(TASK TO COMPLETE) Copy every line of the material below exactly.

(INFORMATION PROVIDED)
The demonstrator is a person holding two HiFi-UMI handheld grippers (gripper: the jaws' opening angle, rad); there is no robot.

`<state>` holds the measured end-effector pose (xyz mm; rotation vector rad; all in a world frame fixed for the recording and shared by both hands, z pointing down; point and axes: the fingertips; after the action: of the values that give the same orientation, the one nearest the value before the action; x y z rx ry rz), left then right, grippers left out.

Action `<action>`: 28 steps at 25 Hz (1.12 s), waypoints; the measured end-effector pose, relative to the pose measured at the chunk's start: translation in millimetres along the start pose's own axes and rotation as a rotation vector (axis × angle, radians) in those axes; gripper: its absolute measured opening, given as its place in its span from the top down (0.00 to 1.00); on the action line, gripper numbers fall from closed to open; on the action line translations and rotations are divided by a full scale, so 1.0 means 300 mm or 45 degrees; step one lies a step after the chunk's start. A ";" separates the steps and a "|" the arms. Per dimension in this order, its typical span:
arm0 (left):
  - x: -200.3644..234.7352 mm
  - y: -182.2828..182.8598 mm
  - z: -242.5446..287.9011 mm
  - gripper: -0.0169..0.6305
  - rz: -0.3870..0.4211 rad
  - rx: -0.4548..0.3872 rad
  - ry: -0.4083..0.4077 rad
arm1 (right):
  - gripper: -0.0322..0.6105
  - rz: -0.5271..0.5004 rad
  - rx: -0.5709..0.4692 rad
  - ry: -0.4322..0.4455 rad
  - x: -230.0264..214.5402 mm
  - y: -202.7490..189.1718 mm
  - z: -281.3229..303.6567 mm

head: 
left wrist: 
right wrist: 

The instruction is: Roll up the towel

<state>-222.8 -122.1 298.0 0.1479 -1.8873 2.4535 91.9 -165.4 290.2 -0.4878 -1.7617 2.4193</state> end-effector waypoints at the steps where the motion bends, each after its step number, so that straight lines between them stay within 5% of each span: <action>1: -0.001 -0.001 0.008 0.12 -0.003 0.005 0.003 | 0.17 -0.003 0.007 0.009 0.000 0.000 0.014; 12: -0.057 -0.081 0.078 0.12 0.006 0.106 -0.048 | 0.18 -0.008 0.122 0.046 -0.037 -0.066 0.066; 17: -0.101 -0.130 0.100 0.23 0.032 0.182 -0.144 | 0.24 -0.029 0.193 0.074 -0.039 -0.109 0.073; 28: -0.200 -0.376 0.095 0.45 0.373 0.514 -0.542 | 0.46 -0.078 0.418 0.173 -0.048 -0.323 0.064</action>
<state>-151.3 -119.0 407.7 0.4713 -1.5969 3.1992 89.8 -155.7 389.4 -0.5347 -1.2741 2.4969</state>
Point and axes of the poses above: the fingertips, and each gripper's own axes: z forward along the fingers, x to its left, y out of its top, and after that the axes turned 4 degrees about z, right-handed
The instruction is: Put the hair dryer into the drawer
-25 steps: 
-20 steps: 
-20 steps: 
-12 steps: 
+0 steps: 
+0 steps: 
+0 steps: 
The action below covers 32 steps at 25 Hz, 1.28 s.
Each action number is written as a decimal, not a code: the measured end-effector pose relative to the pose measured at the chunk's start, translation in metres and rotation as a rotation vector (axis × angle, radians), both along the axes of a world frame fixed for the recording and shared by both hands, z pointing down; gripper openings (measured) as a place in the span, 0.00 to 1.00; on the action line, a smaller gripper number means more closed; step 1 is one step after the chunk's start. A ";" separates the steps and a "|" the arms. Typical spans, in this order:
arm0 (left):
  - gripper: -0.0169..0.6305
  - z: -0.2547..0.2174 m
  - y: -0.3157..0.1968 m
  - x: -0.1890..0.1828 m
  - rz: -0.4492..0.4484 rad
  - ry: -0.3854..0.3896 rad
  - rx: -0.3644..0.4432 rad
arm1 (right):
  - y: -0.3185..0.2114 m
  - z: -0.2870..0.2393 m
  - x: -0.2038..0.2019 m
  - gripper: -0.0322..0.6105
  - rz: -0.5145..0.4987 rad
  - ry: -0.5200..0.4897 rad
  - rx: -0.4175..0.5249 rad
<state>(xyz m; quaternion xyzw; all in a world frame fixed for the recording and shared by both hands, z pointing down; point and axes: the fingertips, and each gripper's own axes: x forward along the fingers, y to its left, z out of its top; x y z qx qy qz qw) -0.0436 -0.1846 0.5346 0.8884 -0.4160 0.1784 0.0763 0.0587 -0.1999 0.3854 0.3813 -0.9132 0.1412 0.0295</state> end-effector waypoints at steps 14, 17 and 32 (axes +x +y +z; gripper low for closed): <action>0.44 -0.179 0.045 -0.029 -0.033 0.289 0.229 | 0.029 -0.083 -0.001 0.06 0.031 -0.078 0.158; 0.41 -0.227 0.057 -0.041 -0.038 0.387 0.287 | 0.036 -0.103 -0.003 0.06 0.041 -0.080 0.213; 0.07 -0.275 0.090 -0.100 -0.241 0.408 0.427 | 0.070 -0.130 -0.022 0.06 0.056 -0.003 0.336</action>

(RESPONSE AREA)
The demonstrator is a person holding two HiFi-UMI handheld grippers (gripper: the jaws' opening angle, rad); there is no robot.

`<state>` holds the measured end-effector pose (xyz mm; rotation vector rad; all in a world frame fixed for the recording and shared by both hands, z pointing down; point and axes: the fingertips; after the action: of the values that give the same orientation, the one nearest the value before the action; x y z rx ry rz), left then right, grippers left out.

Action `<action>`: 28 steps at 25 Hz (1.12 s), waypoints; the measured end-effector pose, relative to the pose measured at the chunk's start: translation in millimetres along the start pose's own axes and rotation as a rotation vector (axis × angle, radians) in those axes; gripper: its absolute measured opening, given as its place in its span from the top down (0.00 to 1.00); on the action line, gripper numbers fall from closed to open; on the action line translations and rotations are divided by a full scale, so 1.0 means 300 mm or 45 degrees; step one lies a step after the chunk's start. A ";" separates the steps and a "|" the arms. Per dimension in this order, its typical span:
arm0 (left):
  - x: -200.3644..234.7352 mm
  - y: -182.2828..182.8598 mm
  - z: -242.5446..287.9011 mm
  - gripper: -0.0169..0.6305
  - rz: -0.3870..0.4211 rad
  - rx: -0.4548..0.3872 rad
  - ry: -0.4083..0.4077 rad
arm1 (right):
  - gripper: -0.0322..0.6105
  - rz: -0.5271..0.5004 rad
  - rx: -0.5709..0.4692 rad
  - ry: -0.4322..0.4455 rad
  - x: -230.0264..214.5402 mm
  - y: -202.7490..189.1718 mm
  - z: -281.3229..303.6567 mm

head: 
left wrist: 
right wrist: 

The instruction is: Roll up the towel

<state>-222.8 -122.1 298.0 0.1479 -1.8873 2.4535 91.9 -165.4 290.2 -0.4878 -1.7617 2.4193</state> end-effector waypoints at the steps where the motion bends, each after its step number, so that straight lines between them stay within 5% of each span: <action>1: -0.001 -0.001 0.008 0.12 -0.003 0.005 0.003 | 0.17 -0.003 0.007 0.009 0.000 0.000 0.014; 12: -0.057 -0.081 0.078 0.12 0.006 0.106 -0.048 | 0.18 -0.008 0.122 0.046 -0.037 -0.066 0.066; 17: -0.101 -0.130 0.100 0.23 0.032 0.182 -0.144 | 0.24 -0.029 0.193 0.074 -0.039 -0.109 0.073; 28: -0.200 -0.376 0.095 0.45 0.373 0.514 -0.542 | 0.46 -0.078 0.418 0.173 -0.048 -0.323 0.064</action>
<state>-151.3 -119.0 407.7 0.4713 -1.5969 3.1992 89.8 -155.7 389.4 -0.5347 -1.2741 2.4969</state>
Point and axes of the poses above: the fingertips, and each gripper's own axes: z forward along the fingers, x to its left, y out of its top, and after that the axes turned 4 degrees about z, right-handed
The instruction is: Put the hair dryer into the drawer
-25 steps: 
-20 steps: 
-20 steps: 
-12 steps: 
+0 steps: 
+0 steps: 
+0 steps: 
The action below covers 32 steps at 25 Hz, 1.28 s.
Each action number is written as a decimal, not a code: the measured end-effector pose relative to the pose measured at the chunk's start, translation in metres and rotation as a rotation vector (axis × angle, radians), both along the axes of a world frame fixed for the recording and shared by both hands, z pointing down; gripper openings (measured) as a place in the span, 0.00 to 1.00; on the action line, a smaller gripper number means more closed; step 1 is one step after the chunk's start. A ";" separates the steps and a "|" the arms. Typical spans, in this order:
arm0 (left):
  - gripper: -0.0169..0.6305
  - z: -0.2547..0.2174 m
  - y: -0.3157..0.1968 m
  - x: -0.1890..0.1828 m
  - rz: -0.4492..0.4484 rad
  - ry: -0.3854..0.3896 rad
  - rx: -0.3644..0.4432 rad
arm1 (right):
  - y: -0.3185..0.2114 m
  - z: -0.2870..0.2393 m
  - x: -0.2038..0.2019 m
  - gripper: -0.0322..0.6105
  - rz: -0.5145..0.4987 rad
  - ry: -0.5200..0.4897 rad
  - rx: -0.4175..0.5249 rad
<state>(xyz m; quaternion xyzw; all in a world frame fixed for the recording and shared by both hands, z pointing down; point and axes: the fingertips, and each gripper's own axes: x forward along the fingers, y to its left, z out of its top; x y z qx qy qz qw) -0.0436 -0.1846 0.5346 0.8884 -0.4160 0.1784 0.0763 0.0587 -0.1999 0.3854 0.3813 -0.9132 0.1412 0.0295</state> end-effector waypoints at steps 14, 17 and 32 (axes +x +y +z; gripper low for closed): <action>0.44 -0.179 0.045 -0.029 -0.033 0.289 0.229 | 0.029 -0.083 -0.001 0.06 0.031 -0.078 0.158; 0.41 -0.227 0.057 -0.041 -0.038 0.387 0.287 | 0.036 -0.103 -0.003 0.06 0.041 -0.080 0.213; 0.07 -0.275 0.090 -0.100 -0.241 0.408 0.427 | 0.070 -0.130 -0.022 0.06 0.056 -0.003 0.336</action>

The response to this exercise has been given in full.